Making an arthritis diagnosis can sometimes be relatively straightforward -- but not always. The diagnostic process includes eliminating problems other than arthritis. But if the problem seems to be arthritis, then which type of arthritis is it? There are more than 100 types of arthritis and related conditions. Osteoarthritis is by far the most common type, and is often the first consideration, but many other types are relatively rare. Symptoms may come and go over time. And some types of arthritis don’t reveal their full range of effects at once. Sometimes a key feature that would confirm a diagnosis doesn’t show up for years. Oddly enough, one type of arthritis can be mistaken for another, and people may have more than one type.

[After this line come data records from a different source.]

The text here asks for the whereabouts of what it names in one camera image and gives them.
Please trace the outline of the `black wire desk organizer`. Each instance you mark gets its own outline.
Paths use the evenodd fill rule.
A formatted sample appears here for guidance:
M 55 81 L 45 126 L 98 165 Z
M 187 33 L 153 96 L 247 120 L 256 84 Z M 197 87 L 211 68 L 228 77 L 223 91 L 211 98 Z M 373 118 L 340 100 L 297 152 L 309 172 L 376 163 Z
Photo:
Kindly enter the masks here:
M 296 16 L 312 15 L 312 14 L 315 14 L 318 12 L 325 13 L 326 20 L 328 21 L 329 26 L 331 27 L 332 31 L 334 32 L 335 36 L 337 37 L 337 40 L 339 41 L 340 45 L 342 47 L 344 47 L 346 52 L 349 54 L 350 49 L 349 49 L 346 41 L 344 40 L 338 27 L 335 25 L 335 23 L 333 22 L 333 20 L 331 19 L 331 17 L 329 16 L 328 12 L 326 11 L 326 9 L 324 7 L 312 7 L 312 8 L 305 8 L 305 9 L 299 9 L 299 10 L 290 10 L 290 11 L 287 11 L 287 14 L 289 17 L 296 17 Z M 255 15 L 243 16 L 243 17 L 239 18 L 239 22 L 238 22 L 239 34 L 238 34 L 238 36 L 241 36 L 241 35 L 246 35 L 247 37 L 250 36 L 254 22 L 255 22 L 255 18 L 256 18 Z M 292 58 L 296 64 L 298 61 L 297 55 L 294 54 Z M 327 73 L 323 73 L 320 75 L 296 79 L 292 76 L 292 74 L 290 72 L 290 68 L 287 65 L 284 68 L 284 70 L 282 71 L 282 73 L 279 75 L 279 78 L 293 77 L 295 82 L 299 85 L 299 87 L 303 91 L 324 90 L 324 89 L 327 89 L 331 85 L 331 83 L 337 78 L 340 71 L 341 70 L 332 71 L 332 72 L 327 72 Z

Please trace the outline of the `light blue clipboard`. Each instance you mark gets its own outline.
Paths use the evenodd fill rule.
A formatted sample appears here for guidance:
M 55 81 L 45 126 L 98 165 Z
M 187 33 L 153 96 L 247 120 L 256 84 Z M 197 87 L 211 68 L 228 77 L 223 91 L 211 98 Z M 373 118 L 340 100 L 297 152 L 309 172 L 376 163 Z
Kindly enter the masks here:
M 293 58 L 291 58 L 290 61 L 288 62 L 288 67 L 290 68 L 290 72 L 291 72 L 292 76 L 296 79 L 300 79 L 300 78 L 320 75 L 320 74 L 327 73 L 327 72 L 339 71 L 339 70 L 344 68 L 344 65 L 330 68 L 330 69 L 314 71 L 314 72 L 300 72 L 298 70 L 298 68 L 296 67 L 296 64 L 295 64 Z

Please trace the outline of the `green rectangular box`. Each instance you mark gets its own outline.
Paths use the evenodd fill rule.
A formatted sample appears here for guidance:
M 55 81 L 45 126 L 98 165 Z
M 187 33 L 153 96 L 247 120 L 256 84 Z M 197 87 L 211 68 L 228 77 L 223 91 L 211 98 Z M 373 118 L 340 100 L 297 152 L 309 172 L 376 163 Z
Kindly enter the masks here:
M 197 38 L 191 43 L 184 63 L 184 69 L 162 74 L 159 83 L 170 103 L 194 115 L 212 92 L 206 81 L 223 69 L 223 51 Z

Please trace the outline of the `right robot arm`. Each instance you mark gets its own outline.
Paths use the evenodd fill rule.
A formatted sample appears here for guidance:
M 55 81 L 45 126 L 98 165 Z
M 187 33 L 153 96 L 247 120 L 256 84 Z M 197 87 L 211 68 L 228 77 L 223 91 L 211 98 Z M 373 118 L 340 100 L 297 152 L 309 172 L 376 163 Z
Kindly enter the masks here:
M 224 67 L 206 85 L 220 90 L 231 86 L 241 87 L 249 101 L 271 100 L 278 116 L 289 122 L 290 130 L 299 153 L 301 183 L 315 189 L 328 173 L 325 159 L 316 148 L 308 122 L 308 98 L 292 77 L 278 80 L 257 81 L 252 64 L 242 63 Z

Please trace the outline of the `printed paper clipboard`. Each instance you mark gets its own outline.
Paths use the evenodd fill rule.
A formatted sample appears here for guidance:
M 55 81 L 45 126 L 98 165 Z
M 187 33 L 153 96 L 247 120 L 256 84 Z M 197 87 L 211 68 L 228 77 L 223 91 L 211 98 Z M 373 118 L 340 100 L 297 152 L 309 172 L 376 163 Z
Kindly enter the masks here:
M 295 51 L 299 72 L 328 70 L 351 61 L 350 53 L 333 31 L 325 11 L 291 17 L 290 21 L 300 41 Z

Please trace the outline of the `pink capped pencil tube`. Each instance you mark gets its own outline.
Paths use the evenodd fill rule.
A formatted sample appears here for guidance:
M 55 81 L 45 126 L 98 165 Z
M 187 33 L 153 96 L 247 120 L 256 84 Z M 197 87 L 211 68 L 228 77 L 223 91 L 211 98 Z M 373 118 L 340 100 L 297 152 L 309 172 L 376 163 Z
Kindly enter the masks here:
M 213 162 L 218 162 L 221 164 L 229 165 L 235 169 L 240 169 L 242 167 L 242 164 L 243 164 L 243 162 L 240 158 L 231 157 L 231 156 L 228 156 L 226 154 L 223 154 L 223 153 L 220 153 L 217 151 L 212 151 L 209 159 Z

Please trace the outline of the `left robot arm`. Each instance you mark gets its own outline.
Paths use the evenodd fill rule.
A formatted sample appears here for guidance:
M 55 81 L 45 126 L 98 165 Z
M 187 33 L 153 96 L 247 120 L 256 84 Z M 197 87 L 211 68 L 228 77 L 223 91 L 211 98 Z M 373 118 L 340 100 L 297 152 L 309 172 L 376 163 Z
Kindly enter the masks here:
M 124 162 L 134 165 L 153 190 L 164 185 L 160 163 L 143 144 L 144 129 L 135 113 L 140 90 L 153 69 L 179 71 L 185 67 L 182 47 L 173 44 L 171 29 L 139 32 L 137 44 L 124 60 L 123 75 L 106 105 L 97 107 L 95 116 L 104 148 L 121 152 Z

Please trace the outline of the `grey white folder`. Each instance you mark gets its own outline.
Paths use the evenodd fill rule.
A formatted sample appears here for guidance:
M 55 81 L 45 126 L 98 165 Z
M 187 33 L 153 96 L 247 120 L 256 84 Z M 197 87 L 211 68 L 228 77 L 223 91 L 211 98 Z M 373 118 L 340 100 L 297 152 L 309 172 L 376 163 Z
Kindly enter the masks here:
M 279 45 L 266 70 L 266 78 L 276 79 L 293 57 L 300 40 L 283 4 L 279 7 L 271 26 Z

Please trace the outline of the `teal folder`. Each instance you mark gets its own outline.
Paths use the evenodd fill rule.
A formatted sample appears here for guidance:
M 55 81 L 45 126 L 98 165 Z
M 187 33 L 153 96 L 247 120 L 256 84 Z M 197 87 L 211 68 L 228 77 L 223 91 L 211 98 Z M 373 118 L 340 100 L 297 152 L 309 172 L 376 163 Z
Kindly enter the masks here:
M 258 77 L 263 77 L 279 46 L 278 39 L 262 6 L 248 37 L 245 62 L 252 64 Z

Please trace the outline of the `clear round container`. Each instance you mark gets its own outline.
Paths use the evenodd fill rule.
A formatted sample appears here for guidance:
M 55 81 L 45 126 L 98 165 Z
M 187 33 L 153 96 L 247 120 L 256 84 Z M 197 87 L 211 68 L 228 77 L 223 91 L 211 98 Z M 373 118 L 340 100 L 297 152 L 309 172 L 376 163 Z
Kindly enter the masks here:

Even if the specific diagnosis isn’t clear, but signs point to an inflammatory type of arthritis, doctors may go ahead and start treatment to bring down high levels of inflammation. Taking corticosteroids or disease-modifying anti-rheumatic drugs can help avoid the permanent joint damage that can occur in active, uncontrolled disease. Waiting to treat inflammatory arthritis is highly risky. That’s why rheumatologists say early diagnosis and aggressive treatment are the keys to preventing visible joint changes, chronic pain, loss of mobility and decreased function.

Whether or not treatment has begun, your doctor will likely advise at-home measures, such as heat and cold to soothe pain, resting the joint regularly and protecting it from strain and overuse.